La philosophie de l’histoire qui suit l’idéologie dominante paraît donc être ex sese dans l’impossibilité de recourir aux remèdes qu’appelle la situation présente. Le problème de fond des institutions démocratiques actuelles n’est pas constitué par un manque de liberté mais par un manque toujours plus accentué d’autorité. Les poussées centrifuges prédominent dans tous les domaines, sans opposition, et l’on vit dans une société substantiellement anarchique où prévalent les groupes et les intérêts les mieux organisés, dans une sorte d’état de nature hobbesien. Le principe du gouvernement de la loi, formellement reconnu, est dans la réalité peu apprécié et peu appliqué, du moment que les lois sont systématiquement contestées chaque fois qu’elles sont ressenties comme des obstacles aux intérêts particuliers.

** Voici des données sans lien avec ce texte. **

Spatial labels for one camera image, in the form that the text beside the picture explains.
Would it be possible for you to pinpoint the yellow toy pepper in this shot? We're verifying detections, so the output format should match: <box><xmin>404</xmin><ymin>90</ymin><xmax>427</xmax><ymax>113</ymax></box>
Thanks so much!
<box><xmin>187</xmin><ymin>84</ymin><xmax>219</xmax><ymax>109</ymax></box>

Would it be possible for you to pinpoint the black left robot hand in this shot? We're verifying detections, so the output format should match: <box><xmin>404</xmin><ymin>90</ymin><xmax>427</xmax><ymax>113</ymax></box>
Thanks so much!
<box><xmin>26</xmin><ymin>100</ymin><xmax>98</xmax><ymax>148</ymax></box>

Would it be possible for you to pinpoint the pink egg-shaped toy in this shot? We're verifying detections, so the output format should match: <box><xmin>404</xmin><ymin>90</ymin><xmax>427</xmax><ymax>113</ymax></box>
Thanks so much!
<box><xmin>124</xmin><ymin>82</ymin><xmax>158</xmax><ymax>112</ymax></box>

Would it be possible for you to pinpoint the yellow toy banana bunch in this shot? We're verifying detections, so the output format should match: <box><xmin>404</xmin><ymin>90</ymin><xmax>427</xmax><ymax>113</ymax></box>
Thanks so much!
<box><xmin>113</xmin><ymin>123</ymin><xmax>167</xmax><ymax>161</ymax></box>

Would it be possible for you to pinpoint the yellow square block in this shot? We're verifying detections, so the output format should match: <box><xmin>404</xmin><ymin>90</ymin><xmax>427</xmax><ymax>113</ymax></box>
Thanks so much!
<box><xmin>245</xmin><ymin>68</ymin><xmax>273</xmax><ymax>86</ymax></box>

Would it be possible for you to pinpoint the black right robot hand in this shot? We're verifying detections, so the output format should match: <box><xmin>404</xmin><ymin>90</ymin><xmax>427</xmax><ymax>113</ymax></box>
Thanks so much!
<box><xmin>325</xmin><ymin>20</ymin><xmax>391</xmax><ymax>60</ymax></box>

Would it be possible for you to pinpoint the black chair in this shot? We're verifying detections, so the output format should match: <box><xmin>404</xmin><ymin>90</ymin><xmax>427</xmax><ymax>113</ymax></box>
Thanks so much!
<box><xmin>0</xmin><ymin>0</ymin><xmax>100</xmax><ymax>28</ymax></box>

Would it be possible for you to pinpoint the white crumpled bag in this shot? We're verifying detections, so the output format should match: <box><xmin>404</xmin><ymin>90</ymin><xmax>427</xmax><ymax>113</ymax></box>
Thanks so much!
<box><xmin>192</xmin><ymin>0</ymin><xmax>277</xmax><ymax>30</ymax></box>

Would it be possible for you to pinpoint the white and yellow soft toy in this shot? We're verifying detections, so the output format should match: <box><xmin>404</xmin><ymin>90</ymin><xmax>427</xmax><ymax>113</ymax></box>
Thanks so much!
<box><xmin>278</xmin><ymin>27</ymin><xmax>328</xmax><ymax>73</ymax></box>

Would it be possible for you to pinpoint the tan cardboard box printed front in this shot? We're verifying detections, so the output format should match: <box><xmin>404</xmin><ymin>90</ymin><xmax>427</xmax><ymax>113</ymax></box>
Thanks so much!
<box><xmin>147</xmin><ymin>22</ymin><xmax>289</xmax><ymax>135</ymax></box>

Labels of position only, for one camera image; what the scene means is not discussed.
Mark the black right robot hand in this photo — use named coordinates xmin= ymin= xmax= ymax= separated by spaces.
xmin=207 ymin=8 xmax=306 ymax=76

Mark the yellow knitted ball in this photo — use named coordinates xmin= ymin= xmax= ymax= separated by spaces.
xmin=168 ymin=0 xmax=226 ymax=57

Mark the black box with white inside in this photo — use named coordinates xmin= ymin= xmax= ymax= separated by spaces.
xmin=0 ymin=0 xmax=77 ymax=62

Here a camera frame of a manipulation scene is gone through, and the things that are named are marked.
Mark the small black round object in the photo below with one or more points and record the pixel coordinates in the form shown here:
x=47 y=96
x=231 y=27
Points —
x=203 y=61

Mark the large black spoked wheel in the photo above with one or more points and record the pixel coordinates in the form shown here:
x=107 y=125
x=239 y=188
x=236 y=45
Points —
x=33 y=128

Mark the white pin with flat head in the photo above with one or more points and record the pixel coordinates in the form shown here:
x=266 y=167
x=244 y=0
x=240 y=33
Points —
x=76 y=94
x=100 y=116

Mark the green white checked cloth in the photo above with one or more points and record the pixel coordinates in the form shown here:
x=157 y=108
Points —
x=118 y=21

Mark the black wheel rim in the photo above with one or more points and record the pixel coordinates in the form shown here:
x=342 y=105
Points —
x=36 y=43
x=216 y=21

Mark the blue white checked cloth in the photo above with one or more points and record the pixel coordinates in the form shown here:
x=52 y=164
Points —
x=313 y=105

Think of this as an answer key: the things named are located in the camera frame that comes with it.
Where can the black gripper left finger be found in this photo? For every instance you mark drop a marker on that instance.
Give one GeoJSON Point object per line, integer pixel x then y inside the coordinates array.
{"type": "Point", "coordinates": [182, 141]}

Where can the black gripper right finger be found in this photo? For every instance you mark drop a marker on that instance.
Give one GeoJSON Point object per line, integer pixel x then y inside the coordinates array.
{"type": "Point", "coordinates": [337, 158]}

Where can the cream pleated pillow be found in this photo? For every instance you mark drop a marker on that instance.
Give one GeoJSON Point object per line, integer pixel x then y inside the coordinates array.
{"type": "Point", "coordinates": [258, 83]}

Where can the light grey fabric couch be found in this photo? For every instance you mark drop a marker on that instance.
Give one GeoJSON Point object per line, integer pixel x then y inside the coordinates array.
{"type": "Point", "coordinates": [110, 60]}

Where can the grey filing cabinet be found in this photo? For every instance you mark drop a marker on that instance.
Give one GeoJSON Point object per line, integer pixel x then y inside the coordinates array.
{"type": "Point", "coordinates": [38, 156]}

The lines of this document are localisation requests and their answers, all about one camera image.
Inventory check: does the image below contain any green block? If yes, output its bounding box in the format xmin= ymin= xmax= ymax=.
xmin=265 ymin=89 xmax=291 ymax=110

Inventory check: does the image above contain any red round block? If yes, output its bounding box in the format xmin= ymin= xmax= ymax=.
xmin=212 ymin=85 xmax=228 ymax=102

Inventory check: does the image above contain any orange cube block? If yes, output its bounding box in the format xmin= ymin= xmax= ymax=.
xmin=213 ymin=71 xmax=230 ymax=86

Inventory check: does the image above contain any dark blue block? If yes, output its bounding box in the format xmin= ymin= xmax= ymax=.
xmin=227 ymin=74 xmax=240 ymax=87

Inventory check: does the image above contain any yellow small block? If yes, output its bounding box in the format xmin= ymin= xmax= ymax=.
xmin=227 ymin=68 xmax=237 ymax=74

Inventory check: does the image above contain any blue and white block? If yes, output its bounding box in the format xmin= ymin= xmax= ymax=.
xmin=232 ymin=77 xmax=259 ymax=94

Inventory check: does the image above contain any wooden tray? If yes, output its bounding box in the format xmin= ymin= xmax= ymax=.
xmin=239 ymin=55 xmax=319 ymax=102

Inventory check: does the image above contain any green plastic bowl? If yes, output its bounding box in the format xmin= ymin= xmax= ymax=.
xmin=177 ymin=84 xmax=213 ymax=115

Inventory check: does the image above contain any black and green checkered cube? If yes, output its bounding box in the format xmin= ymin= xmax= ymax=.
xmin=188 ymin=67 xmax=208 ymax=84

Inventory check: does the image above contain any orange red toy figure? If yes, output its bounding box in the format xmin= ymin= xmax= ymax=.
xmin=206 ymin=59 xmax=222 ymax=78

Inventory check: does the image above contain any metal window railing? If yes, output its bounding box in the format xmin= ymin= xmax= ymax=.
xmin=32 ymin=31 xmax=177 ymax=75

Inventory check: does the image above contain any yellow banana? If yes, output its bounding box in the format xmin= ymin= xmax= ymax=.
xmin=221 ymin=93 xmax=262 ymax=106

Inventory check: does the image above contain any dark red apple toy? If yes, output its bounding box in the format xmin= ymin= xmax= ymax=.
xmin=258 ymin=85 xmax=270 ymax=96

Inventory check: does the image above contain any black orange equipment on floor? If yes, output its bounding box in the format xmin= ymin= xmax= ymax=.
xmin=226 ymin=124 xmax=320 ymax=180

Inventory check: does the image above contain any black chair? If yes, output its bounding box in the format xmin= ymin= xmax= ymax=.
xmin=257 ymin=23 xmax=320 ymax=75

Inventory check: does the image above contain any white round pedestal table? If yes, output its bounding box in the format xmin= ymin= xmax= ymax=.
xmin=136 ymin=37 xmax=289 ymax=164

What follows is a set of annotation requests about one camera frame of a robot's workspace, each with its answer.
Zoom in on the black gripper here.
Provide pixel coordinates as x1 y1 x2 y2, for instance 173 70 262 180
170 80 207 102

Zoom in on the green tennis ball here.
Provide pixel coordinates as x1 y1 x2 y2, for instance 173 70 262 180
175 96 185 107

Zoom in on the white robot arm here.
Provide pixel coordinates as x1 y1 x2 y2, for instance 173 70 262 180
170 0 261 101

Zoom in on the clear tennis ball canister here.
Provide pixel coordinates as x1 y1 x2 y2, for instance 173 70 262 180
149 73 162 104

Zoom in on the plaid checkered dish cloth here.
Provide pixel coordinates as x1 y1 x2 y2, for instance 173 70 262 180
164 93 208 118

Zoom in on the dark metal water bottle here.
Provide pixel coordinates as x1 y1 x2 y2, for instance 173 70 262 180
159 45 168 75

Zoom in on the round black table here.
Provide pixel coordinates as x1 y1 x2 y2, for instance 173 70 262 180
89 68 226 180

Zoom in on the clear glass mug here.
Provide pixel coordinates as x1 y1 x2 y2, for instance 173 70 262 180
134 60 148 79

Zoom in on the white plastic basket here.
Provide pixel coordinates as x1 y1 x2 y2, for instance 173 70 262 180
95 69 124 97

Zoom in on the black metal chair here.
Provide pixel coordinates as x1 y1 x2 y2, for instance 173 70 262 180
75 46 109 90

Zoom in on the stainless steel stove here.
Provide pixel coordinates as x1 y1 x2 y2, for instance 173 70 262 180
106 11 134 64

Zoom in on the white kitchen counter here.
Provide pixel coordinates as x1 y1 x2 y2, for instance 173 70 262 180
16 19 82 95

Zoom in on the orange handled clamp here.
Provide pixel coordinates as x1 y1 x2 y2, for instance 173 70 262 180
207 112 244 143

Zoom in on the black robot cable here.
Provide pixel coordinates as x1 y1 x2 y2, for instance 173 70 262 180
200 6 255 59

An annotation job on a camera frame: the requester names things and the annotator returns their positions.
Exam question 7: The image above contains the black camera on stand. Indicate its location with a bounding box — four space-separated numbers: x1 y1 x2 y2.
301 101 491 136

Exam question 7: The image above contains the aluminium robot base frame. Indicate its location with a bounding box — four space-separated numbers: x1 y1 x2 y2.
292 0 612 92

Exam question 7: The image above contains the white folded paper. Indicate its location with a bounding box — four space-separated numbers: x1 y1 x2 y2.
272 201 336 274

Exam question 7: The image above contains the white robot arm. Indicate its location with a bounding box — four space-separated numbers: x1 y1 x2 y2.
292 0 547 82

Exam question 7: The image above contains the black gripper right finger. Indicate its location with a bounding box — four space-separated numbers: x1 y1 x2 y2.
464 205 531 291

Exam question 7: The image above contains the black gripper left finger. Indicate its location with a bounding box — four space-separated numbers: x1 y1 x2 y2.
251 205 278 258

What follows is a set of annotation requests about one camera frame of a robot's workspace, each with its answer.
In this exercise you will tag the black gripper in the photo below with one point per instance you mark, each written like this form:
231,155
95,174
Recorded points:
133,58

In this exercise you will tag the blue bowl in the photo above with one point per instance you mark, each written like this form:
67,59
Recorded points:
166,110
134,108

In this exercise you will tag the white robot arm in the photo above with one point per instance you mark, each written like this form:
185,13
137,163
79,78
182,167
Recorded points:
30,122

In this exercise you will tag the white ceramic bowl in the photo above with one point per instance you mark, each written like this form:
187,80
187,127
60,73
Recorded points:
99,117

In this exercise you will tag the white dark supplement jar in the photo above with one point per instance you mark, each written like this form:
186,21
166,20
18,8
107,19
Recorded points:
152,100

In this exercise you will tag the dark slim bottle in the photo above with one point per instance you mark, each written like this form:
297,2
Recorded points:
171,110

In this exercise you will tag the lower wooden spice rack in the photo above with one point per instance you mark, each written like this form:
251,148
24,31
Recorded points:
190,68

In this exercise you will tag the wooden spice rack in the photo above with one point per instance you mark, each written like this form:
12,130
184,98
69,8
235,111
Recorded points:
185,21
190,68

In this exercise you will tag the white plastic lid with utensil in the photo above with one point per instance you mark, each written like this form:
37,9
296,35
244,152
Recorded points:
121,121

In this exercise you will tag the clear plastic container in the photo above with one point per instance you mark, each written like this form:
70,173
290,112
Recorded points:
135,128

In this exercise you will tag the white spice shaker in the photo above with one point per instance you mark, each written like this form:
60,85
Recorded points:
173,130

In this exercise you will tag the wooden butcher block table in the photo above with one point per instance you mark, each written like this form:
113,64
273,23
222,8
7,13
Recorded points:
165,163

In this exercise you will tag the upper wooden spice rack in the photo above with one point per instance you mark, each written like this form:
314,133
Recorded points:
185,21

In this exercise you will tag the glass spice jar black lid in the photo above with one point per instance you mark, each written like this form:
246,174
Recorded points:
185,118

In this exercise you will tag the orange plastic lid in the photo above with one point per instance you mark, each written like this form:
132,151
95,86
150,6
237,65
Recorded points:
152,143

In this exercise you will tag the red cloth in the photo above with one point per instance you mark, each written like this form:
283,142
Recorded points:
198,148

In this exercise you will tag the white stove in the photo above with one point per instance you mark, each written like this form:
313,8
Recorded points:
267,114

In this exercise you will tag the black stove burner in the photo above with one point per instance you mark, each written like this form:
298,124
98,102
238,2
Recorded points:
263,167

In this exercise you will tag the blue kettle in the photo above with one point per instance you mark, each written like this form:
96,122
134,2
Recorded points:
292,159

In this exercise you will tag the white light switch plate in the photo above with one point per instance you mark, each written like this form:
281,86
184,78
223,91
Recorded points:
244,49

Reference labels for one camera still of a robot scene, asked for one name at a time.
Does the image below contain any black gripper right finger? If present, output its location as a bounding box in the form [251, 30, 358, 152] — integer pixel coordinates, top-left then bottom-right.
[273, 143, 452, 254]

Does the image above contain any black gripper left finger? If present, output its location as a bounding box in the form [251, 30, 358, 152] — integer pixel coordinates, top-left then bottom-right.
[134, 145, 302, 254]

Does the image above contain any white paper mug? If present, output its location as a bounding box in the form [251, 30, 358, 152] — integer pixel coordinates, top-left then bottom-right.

Cette manière de vivre dans l’Umwertung radicale, sans la discipline imposée par l’exercice du principe d’autorité, engendre une irrationalité à l’état diffus et donne au quotidien un aspect irréel. Cela se vérifie également dans l’économie, avec la prétendue dérégulation, qui a favorisé l’émergence et la domination du marché global, un véritable monstre pratiquement ingouvernable, face auquel les Etats sont effectivement impuissants. Le « marché global » est un phénomène réel, mais il exprime en même temps la morphologie surréelle d’un homo œconomicus qui s’est gonflé démesurément comme la grenouille de la fable qui essayait de manière désastreuse d’égaler le bœuf. La responsabilité en incombe, selon nous, pour une large part à la notion politique de « développement », appliquée à l’économie, notion non scientifique, irrationnelle, version économique de l’idée utopique d’un progrès linéaire, indéfini, à la Condorcet. Cette notion a répandu la conviction que l’enrichissement actuel ne s’arrêterait jamais et devrait s’étendre rapidement à tous les peuples de la terre, comme le requièrent les « droits de l’homme ». Cette vision a fait perdre de vue certains concepts fondamentaux de l’économie, comme par exemple ceux de « richesse nationale », de « sources productives de la nation » ou encore de juste proportion entre forces productives et ressources, ou de nécessité, pour toute programmation, de contenir l’égoïsme des individus à l’intérieur du rapport entre forces productives et ressources, et plus généralement le principe d’un rapport rationnel entre fins et moyens.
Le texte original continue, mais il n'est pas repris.